(EXERCISE DETAILS): Here is a listing. Reproduce it exactly.

··· DATA SEGMENT

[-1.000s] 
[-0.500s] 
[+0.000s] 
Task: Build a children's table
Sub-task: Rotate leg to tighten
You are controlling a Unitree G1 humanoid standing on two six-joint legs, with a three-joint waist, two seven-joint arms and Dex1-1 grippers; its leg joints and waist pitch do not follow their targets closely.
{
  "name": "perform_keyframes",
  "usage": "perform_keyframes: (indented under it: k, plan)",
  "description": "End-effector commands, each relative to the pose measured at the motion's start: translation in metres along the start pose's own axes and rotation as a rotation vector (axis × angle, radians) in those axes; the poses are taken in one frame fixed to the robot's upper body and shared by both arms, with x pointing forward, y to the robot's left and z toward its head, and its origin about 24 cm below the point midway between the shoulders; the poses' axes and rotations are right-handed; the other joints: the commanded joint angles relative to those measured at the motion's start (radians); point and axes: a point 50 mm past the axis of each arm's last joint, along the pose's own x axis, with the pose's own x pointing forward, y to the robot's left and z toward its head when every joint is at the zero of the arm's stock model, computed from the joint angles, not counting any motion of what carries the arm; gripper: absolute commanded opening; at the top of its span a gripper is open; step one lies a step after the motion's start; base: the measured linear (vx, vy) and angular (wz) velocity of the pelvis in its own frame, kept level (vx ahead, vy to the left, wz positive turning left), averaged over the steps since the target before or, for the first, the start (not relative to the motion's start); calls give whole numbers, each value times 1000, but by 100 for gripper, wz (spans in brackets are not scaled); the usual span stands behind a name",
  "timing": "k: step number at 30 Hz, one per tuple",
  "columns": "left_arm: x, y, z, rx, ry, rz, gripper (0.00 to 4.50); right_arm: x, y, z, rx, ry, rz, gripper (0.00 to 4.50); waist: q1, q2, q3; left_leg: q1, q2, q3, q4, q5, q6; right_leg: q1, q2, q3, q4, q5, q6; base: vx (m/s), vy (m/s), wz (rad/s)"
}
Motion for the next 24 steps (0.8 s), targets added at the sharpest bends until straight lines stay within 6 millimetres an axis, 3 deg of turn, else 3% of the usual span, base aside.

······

(EXERCISE SOLUTION):
[-1.000s] 
[-0.500s] 
[+0.000s] 
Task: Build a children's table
Sub-task: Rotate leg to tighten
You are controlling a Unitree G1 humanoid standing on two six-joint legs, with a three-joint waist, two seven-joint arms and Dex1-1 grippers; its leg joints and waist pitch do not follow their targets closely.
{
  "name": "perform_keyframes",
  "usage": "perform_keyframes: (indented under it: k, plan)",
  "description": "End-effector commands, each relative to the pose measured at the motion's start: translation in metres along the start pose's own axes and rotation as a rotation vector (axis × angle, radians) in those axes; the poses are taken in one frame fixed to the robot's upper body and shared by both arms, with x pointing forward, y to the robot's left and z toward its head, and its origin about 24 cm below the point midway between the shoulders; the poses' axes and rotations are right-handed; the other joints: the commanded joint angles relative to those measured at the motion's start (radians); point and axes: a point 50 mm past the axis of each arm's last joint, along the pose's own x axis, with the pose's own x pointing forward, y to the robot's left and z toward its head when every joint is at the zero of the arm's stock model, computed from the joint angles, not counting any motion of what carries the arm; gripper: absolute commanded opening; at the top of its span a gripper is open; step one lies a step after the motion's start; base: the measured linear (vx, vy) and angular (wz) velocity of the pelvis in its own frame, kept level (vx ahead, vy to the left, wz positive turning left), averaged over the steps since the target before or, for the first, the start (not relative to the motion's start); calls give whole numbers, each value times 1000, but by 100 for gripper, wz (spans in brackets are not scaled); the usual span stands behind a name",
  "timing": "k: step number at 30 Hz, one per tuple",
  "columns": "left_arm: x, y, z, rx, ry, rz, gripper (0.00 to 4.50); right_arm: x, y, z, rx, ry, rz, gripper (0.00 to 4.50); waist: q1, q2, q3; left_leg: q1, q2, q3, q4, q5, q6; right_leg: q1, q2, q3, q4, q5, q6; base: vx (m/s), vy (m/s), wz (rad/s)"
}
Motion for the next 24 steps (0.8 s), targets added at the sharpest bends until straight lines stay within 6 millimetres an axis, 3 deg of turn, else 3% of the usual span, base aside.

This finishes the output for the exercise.